CVE-2026-20406 is a vulnerability classified under CWE-770 (Allocation of Resources Without Limits or Throttling) affecting a wide range of MediaTek modem chipsets, including models MT2735 through MT8893. The issue arises in the modem's handling of resource allocation, where an uncaught exception can cause the system to crash. This vulnerability can be exploited remotely by an attacker who controls a rogue base station to which a user equipment (UE) device connects. The attack does not require any additional execution privileges or user interaction, making it easier to exploit in practice. The consequence of exploitation is a denial of service (DoS) condition on the affected device, potentially disrupting network connectivity and communications. The affected modem versions include NR15, NR16, NR17, and NR17R. Although no exploits have been reported in the wild, the vulnerability's nature suggests it could be leveraged in targeted attacks against mobile devices or infrastructure relying on these chipsets. The vulnerability was reserved in November 2025 and published in February 2026. While a patch ID (MOLY01726634) and issue ID (MSV-5728) are referenced, no direct patch links are provided in the data. The broad range of affected chipsets indicates a widespread impact across many devices using MediaTek modems, which are common in smartphones, IoT devices, and embedded systems. The vulnerability primarily impacts the availability of affected devices by causing system crashes, which could disrupt user communications and services relying on these modems.

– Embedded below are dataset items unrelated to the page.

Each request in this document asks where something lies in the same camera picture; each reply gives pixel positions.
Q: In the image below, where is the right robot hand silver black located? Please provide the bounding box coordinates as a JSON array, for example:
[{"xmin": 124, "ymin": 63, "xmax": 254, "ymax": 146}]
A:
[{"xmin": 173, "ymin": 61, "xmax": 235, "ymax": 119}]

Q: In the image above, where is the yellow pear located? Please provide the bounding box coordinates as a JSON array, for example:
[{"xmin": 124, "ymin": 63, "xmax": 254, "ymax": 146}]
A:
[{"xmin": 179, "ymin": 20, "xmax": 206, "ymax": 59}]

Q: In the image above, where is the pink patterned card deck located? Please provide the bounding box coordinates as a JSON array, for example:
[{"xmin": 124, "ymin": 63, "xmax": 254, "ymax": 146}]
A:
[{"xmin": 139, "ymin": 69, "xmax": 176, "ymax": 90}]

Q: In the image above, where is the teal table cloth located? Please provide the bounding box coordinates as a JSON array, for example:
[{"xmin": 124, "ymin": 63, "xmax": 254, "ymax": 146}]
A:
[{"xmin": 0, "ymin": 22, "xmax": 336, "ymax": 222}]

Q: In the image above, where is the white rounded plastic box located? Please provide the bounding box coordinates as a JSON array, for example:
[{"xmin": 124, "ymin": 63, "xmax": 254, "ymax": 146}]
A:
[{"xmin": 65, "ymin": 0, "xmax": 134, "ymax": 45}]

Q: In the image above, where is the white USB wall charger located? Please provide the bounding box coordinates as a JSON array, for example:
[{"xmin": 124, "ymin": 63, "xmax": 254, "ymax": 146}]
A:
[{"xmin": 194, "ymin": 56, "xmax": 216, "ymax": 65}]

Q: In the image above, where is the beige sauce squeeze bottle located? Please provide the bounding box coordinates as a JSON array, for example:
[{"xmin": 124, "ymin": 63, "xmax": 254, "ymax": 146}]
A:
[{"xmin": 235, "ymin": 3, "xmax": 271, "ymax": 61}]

For European organizations, this vulnerability poses a significant risk to mobile communications and connected infrastructure that utilize MediaTek modem chipsets. The potential for remote denial of service without user interaction or elevated privileges means attackers could disrupt critical communications, affecting enterprises, emergency services, and telecom operators. Disruptions could impact mobile workforce connectivity, IoT deployments, and any service relying on stable cellular connections. The risk is heightened in environments where rogue base stations could be deployed or exist, such as in urban areas, transport hubs, or near sensitive facilities. The widespread use of MediaTek chipsets in consumer and industrial devices across Europe means the attack surface is large. While no exploits are currently known in the wild, the vulnerability could be leveraged in espionage, sabotage, or disruption campaigns, especially given geopolitical tensions. The impact on confidentiality and integrity is limited, but availability degradation could have cascading effects on business operations and public safety communications.

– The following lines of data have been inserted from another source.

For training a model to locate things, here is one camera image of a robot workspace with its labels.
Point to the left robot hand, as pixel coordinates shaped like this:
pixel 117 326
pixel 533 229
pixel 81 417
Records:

To mitigate this vulnerability, European organizations should prioritize the following actions: 1) Identify and inventory all devices using affected MediaTek modem chipsets, including smartphones, IoT devices, and embedded systems. 2) Apply vendor-provided patches or firmware updates as soon as they become available, referencing the patch ID MOLY01726634 and issue ID MSV-5728. 3) Implement network monitoring to detect and block rogue base stations or suspicious cellular network behavior using IMSI catchers or similar detection tools. 4) Employ mobile device management (MDM) solutions to enforce timely updates and restrict connections to untrusted networks. 5) Educate users and administrators about the risks of connecting to unknown cellular networks, especially in sensitive or high-risk locations. 6) Collaborate with telecom providers to enhance detection and mitigation of rogue base stations within organizational environments. 7) For critical infrastructure, consider fallback communication methods or redundancy to maintain availability during potential disruptions. These steps go beyond generic advice by focusing on proactive detection of rogue base stations and strict update management tailored to the affected modem chipsets.